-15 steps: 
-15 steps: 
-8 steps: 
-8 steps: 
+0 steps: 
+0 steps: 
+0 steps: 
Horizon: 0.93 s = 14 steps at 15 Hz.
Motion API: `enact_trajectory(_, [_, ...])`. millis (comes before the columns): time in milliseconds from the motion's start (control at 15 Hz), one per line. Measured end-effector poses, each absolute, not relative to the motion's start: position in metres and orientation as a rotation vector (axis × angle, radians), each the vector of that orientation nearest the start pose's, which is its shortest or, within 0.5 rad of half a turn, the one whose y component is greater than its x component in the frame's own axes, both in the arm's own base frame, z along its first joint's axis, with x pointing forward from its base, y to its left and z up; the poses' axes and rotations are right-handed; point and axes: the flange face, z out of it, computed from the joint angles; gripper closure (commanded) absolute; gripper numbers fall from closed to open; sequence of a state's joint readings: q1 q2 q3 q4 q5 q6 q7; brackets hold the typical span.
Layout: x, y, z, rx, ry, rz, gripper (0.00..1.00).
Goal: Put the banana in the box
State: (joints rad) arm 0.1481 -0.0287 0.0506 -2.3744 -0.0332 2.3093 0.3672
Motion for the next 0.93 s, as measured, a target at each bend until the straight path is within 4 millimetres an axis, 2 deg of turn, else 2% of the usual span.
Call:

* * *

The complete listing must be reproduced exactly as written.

Answer to the problem.
-15 steps: 
-15 steps: 
-8 steps: 
-8 steps: 
+0 steps: 
+0 steps: 
+0 steps: 
Horizon: 0.93 s = 14 steps at 15 Hz.
Motion API: `enact_trajectory(_, [_, ...])`. millis (comes before the columns): time in milliseconds from the motion's start (control at 15 Hz), one per line. Measured end-effector poses, each absolute, not relative to the motion's start: position in metres and orientation as a rotation vector (axis × angle, radians), each the vector of that orientation nearest the start pose's, which is its shortest or, within 0.5 rad of half a turn, the one whose y component is greater than its x component in the frame's own axes, both in the arm's own base frame, z along its first joint's axis, with x pointing forward from its base, y to its left and z up; the poses' axes and rotations are right-handed; point and axes: the flange face, z out of it, computed from the joint angles; gripper closure (commanded) absolute; gripper numbers fall from closed to open; sequence of a state's joint readings: q1 q2 q3 q4 q5 q6 q7; brackets hold the typical span.
Layout: x, y, z, rx, ry, rz, gripper (0.00..1.00).
Goal: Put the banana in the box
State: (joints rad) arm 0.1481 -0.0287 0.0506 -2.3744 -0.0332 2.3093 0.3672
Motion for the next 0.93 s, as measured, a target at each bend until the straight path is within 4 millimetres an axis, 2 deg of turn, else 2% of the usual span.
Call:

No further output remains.